Jamaican artists Skillibeng and Shenseea combine for ‘Slip and Slide’, a stimulating song in which Shenseea stands out for her melody and delivery. The whispering lyrics, sensual melody, and delicately bouncy beat offer an ambience that evokes a volcanic sexual feeling in listeners and set the album for an enjoyable listen after the underwhelming opening 5 songs.


It’s easy to see why many listeners will consider ‘Flower Pad’ one of the best songs on the album. The hollow drums of Rumba music blend with riffs and a sprinkling of Spanish for an exotic sound. While the song sonically leans to international appeal just like ‘Slip and Slide’, its sheer enjoyability and the stimulating element it offers make it appealing across board.


The album picks off from ‘Slip and Slide’ and while the sonic element still reoccurs, the tracks are just simply better. Naira Marley‘s verse is quintessential and Skepta is impressive on the opening sexually suggestive Swing Record ‘Wow’.


Wizkid delivers what I consider his best melody and flow on the album in ‘Pressure’ where he commands and luxuriously navigates the sensational P.Priime beat that delivers familiar lyrics and intoxicating melody for a stellar dance record where he sings for his love interest and acknowledges her grip on him.

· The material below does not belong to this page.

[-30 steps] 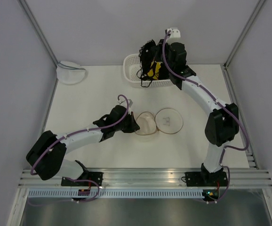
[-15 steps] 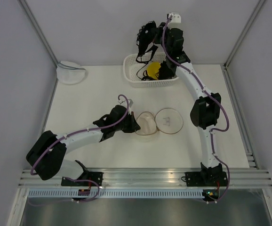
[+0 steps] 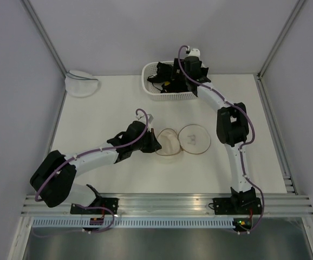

Even when he uses an Afrobeat-Esque melody in ‘Plenty Loving’ and a Highlife melody in ‘Special’ Wizkid retains a similar melodic sequence and flow scheme. The theme doesn’t change as he easily moves from English, Pidgin, and Yoruba while discussing women, sex, and pleasures. Don Toliver‘s vocals do what it was meant to do in ‘Special’ and Juls beat brings listeners under the African soothing night as they sip Palmwine and admire nature through the curvy waist of beautiful women.


The album peters out with ‘Frame’ which just echoes the same theme albeit with slightly better lyrics and a smooth melody that sees Wizkid stretch his vocals.


In ‘MLLE’, Wizkid wishes to replicate the musicality of ‘MIL’ using similar sonic templates – steady flowing melody, top production, and rich features while discussing the stress-free, wealthy, and hedonistic lifestyle of a megastar.


The album offers sonic coherence achieved through incredible sound engineering that delivers the luxurious sound needed to elevate the content and offer gratification.


The album sequencing could have been better as the first 5 songs made for an underwhelming opening. With a clearly repetitive melody and lyrics all too familiar, more gratification could have been better delivered by putting some of the best songs in the opening tracks.


Significant elements on the album clearly glean from ‘MIL’ and without the tracks hitting the quality of its template, perhaps only substantial commercial success will compensate for its quality.


Overall, while the sound engineering is resounding, listeners would expect no less from a Grammy-award-winning Afrobeats megastar and it, in my opinion, doesn’t adequately compensate for the vapidity in content, melody, and delivery, however artistically original it might be.